Yukonstyle (de Sarah Berthiaume) au Théâtre La Chapelle | Les deux solitudes ne le sont plus

Depuis 2005, la compagnie anglophone montréalaise Talisman Theatre s’emploie à présenter en anglais des pièces de dramaturges québécois de renom – comme Daniel Danis ou Michel Marc Bouchard -, avec le profond désir artistique d’en finir avec les deux solitudes. C’est dans ce contexte que Nadine Desrochers a traduit Yukonstyle, une pièce de Sarah Berthiaume créée au Centre du Théâtre d’Aujourd’hui en 2013, simultanément avec le Théâtre national de la Colline à Paris, et s’étant déplacée ensuite à Bruxelles, Innsbruck et Heidelberg, avant d’arriver enfin à Toronto.

L’éclectique Théâtre La Chapelle, qui nous a habitués à toutes les formes de l’avant-garde pluridisciplinaire dans les deux langues, ne pouvait mieux convenir pour cette production hybride qui de surcroît fait se rencontrer la troisième solitude toute canadienne que sont les Indiens du Nord, isolés dans l’immensité d’un territoire ingrat comme le Yukon, et dont on ne sait tellement rien.

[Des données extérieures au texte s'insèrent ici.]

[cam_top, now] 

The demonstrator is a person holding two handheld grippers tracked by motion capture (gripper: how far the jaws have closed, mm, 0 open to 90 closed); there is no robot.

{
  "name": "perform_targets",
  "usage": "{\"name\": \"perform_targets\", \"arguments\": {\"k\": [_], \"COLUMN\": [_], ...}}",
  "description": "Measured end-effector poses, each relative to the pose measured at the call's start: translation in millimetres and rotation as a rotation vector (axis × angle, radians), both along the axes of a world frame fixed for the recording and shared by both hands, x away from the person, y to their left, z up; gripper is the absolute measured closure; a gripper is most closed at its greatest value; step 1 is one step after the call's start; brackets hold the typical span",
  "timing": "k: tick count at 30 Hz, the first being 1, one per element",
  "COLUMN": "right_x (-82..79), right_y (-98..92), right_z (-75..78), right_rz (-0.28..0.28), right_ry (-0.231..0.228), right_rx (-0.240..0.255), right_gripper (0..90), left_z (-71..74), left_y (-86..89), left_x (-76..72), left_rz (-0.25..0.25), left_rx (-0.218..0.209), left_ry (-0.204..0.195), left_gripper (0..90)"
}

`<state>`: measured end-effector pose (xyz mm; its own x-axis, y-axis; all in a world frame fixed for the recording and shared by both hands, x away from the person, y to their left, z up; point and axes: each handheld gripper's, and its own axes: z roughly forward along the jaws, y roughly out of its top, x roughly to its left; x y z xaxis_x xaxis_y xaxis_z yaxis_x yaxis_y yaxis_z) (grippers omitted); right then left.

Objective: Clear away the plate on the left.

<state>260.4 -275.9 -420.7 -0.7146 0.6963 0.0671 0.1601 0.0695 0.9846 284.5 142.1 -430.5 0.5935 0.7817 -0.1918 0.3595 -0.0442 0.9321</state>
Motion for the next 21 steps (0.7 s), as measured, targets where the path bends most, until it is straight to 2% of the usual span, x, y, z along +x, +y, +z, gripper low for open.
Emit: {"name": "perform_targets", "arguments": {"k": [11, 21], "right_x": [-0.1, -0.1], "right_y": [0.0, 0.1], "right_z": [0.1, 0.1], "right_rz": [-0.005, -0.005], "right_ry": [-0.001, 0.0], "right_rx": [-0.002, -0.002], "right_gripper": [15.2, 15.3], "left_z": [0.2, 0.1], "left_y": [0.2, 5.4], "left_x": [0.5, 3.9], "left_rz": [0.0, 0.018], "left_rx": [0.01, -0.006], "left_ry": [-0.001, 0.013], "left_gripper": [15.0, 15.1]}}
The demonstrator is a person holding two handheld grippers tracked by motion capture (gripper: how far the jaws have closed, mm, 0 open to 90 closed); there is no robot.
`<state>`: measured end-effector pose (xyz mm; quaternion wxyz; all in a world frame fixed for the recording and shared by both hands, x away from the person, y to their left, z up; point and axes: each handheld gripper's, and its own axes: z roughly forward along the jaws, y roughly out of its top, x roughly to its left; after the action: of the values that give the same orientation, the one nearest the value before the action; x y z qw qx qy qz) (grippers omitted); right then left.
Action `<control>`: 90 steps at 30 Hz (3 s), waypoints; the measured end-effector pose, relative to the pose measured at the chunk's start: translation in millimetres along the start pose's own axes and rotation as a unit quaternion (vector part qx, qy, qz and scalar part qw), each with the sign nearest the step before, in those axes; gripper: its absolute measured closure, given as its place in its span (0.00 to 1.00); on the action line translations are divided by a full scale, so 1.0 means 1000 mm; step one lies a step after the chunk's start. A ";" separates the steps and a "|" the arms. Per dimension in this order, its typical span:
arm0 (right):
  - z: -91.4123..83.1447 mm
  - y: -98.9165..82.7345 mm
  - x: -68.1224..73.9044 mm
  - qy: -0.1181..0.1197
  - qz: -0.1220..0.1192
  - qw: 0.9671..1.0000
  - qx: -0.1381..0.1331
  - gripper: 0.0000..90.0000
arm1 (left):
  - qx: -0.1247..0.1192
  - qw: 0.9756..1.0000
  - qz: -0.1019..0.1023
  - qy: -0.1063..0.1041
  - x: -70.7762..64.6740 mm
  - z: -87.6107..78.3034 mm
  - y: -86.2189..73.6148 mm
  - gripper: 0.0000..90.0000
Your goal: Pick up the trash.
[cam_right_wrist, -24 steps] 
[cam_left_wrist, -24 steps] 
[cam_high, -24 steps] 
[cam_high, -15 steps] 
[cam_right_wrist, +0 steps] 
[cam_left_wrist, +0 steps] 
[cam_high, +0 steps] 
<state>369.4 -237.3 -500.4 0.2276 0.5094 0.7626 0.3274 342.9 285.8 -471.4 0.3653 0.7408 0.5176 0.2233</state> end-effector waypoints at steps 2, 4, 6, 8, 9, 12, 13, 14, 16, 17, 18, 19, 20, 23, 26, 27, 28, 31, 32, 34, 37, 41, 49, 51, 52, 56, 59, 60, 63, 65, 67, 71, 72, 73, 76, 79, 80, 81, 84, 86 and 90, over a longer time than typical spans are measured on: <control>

Sarah Berthiaume, une auteure qui compte de plus en plus, a reçu une formation de comédienne à Lionel-Groulx, ce qui paraît dans le découpage de son texte. Et sa traductrice n’a pas manqué de créer les mêmes effets d’un vocabulaire tranchant comme le couteau utilisé par les Indiens, à qui, comme il est dit dans le texte, il ne faut jamais faire confiance.

Photos: Maxime Côté

Photos: Maxime Côté

Au départ donc, l’auteure a eu le cran de faire le voyage en autobus de quatre jours et quatre nuits entre Montréal et Whitehorse, pour documenter son sujet. Elle a voulu des personnages imparfaits comme leur vie dure et crue, face à leurs démons que sont l’alcool, les drogues, la pauvreté érigée en système, la précarité, la violence conjugale, le génocide des pensionnats et le taux élevé de suicide chez les jeunes. Ainsi que, bien sûr, le brûlant dossier des femmes indigènes disparues, c’est-à-dire pour la plupart tuées après usage.

Photos: Maxime Côté

Photos: Maxime Côté

Quatre comédiens d’horizons différents (Toronto, Collège Dawson à Montréal, Nord de l’Ontario, Université de la Saskatchewan, Réserve Blackfoot du Sud de l’Alberta) défendent le texte avec beaucoup de conviction. On voit tout de suite qu’ils ont été bien dirigés par Geneviève L. Blais, elle-même fondatrice et directrice de la compagnie Théâtre à corps perdus, qui en est à développer un projet scénique à partir du mythique Les enfants terribles de Jean Cocteau.

Évoluant entre trois structures de maisons mobiles pour tout décor (conçu habilement par Lyne Paquette), l’histoire de Yukonstyle est aussi banale que criante de vérité. Elle tourne autour de Yuko (Jasmine Chen) en couple depuis trois ans avec Garin (Justin Many Fingers), un Indien humilié par son travail de plongeur dans un restaurant de Whitehorse.

Sa mère est disparue alors qu’il n’avait que deux ans, et son père (Chip Chuipka, trois fois nommé aux Prix Gémeaux) lui a toujours caché la vérité. Même hospitalisé et à l’article de la mort, le fils continue à apporter à son père la bouteille de gin devenue aussi indispensable que son ukulele.

Un soir qu’il faisait moins 45 degrés à Whitehorse, Yuko ramène à leur domicile une jeune fille ingénue (convaincante Julia Borsellino) qui faisait du pouce vers nulle part passé minuit, écourtichée malgré le froid, et portant d’aguichants souliers plate-forme. Elle est enceinte. Il n’y a pas de cliniques d’avortement à Whitehorse, et elle n’a pas d’argent pour se payer l’autobus vers Vancouver.

Ce sont donc des jeunes aux prises avec des problèmes d’adultes, sans issue apparente. Mais, malgré une finale qui s’étire inutilement, Yukonstyle est mue par une grande force de survie devant les revers de vies sacrifiées, une force admirablement transposée sur cette scène de La Chapelle.